◆ Work request
Gather every line below where "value" appears.
*** Given material ***
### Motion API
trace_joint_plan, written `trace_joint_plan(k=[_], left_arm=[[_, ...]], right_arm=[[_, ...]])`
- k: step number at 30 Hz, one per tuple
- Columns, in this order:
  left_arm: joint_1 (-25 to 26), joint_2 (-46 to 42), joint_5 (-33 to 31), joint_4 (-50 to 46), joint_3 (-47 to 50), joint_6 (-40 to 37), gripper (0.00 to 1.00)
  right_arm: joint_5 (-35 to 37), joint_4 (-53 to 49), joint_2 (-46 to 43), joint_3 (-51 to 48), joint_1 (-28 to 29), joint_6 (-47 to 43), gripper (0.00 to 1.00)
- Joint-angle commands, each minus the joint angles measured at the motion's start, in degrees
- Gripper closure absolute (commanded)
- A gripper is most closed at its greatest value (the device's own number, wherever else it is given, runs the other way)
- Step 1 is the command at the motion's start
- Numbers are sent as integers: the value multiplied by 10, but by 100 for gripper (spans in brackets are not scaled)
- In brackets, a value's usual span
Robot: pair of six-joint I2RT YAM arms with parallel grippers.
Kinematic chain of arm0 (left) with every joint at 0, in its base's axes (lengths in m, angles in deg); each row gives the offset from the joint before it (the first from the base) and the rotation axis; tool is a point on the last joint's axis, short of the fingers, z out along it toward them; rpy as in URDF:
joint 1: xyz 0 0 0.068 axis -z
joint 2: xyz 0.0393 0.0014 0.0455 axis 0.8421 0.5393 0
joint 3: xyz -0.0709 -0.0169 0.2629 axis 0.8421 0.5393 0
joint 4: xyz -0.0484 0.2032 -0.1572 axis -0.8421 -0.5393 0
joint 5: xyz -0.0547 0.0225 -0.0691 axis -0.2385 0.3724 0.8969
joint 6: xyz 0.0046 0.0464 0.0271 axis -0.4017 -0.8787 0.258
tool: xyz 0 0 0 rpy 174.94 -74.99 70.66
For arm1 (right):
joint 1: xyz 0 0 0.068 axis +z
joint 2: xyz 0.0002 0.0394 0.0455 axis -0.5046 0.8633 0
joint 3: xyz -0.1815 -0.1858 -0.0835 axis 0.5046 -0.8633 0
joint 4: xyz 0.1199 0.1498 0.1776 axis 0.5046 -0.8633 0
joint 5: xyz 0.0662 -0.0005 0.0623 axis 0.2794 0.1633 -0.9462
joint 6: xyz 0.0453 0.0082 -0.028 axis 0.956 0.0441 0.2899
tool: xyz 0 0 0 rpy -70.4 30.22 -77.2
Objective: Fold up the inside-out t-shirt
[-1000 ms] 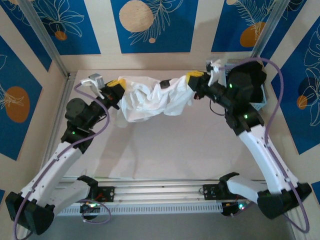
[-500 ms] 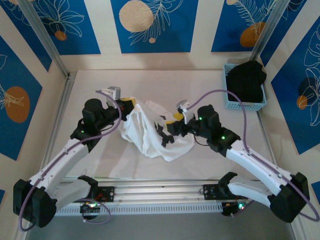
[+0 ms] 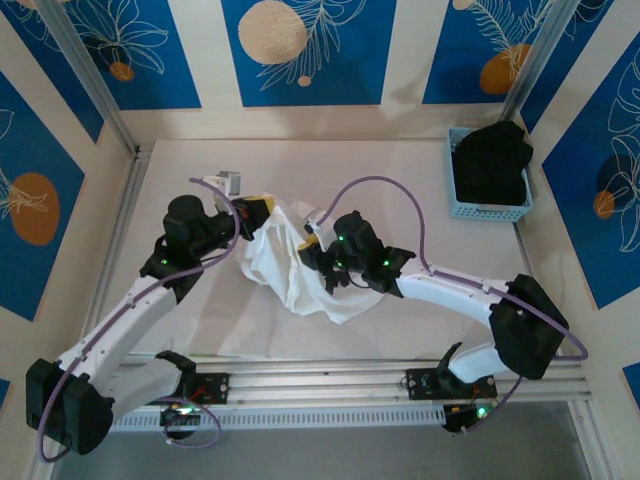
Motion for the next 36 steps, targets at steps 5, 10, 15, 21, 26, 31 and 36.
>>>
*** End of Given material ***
◆ Task answer
- A gripper is most closed at its greatest value (the device's own number, wherever else it is given, runs the other way)
- Numbers are sent as integers: the value multiplied by 10, but by 100 for gripper (spans in brackets are not scaled)
- In brackets, a value's usual span

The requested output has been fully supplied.